(TASK ITEM)
For the records below, the count of lines that hold "could" is required; give only that number.

========================================

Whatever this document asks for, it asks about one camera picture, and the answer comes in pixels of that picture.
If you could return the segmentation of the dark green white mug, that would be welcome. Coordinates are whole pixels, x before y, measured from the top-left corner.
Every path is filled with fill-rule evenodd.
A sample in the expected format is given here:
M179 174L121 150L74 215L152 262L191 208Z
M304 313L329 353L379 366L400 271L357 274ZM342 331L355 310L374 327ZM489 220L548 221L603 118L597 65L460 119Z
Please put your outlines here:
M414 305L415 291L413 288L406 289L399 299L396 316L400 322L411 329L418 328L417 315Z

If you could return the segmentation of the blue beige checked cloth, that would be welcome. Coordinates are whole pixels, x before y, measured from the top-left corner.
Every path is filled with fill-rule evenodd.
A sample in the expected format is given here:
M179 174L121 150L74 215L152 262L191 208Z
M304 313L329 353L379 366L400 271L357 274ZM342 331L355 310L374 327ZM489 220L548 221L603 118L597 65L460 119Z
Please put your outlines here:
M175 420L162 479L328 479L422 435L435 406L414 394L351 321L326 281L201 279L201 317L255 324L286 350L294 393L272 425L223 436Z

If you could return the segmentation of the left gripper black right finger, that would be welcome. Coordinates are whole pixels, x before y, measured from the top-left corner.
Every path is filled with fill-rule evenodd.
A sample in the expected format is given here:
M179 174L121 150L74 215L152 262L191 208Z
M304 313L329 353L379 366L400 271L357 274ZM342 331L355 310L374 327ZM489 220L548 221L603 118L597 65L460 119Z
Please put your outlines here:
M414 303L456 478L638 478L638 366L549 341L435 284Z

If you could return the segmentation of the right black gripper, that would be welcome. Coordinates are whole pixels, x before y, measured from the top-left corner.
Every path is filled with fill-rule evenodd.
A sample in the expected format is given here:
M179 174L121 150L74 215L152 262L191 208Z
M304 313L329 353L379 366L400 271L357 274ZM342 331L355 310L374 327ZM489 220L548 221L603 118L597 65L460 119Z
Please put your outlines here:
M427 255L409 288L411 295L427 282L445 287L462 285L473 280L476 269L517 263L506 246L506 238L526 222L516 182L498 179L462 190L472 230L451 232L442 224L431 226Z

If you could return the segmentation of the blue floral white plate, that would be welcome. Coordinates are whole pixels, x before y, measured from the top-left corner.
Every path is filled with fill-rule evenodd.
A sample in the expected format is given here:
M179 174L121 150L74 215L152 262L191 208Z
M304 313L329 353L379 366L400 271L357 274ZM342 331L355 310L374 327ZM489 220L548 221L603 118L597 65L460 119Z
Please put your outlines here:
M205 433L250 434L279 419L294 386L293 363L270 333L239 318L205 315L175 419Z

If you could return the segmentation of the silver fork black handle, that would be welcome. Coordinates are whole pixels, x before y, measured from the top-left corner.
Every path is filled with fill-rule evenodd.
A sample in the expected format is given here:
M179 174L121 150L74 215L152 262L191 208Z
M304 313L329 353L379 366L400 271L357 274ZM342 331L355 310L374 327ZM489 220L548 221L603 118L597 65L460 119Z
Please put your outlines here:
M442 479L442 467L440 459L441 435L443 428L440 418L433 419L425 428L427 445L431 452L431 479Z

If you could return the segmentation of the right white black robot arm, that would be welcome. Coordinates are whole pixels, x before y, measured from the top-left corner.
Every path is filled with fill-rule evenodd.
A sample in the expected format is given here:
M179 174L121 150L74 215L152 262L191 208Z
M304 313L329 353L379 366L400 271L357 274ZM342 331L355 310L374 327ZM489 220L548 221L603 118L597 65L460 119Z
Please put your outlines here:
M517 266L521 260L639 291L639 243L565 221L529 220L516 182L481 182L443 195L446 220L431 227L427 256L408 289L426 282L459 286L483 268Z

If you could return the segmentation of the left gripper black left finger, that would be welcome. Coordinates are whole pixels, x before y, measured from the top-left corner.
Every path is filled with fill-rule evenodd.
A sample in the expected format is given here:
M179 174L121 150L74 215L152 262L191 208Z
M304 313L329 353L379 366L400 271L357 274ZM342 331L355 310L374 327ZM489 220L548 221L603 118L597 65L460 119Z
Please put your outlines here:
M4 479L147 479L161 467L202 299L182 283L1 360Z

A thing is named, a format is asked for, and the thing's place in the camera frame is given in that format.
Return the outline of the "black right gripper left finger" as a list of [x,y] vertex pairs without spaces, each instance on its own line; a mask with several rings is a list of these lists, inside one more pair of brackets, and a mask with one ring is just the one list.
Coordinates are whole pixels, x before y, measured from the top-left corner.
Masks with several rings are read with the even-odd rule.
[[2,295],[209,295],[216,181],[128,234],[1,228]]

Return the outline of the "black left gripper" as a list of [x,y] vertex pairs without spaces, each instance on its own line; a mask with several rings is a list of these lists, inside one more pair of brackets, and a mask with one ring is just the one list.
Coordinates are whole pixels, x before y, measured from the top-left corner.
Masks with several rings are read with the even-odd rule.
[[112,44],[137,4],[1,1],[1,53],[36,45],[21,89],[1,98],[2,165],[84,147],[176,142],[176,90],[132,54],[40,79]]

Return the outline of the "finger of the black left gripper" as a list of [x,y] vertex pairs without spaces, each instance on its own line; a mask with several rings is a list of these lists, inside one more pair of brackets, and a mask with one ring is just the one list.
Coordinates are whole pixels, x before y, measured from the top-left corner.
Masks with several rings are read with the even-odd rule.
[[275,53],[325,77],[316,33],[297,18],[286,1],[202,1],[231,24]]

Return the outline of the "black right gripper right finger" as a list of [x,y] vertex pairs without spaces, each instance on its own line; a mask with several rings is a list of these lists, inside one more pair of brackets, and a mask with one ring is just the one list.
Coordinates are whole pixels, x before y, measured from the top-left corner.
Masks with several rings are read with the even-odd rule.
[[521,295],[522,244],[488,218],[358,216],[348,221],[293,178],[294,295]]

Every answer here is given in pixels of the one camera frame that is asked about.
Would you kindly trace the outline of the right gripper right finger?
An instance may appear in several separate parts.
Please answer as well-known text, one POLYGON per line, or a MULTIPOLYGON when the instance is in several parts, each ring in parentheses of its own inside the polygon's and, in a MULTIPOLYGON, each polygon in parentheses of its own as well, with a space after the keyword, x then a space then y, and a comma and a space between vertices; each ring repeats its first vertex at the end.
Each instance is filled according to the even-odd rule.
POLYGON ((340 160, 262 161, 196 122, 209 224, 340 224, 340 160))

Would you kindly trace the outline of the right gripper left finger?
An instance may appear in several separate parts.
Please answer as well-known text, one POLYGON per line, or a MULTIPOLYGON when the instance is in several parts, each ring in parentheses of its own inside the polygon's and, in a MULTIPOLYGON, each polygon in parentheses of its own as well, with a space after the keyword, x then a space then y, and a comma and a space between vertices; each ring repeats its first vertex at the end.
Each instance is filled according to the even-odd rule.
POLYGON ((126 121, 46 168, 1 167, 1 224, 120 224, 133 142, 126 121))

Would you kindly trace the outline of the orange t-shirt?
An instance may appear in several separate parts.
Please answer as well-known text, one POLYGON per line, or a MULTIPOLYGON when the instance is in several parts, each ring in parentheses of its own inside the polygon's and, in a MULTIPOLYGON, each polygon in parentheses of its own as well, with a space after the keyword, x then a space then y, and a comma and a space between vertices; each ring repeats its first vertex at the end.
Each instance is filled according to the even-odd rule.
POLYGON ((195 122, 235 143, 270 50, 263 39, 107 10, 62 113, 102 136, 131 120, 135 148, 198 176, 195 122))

========================================

(SOLUTION)
8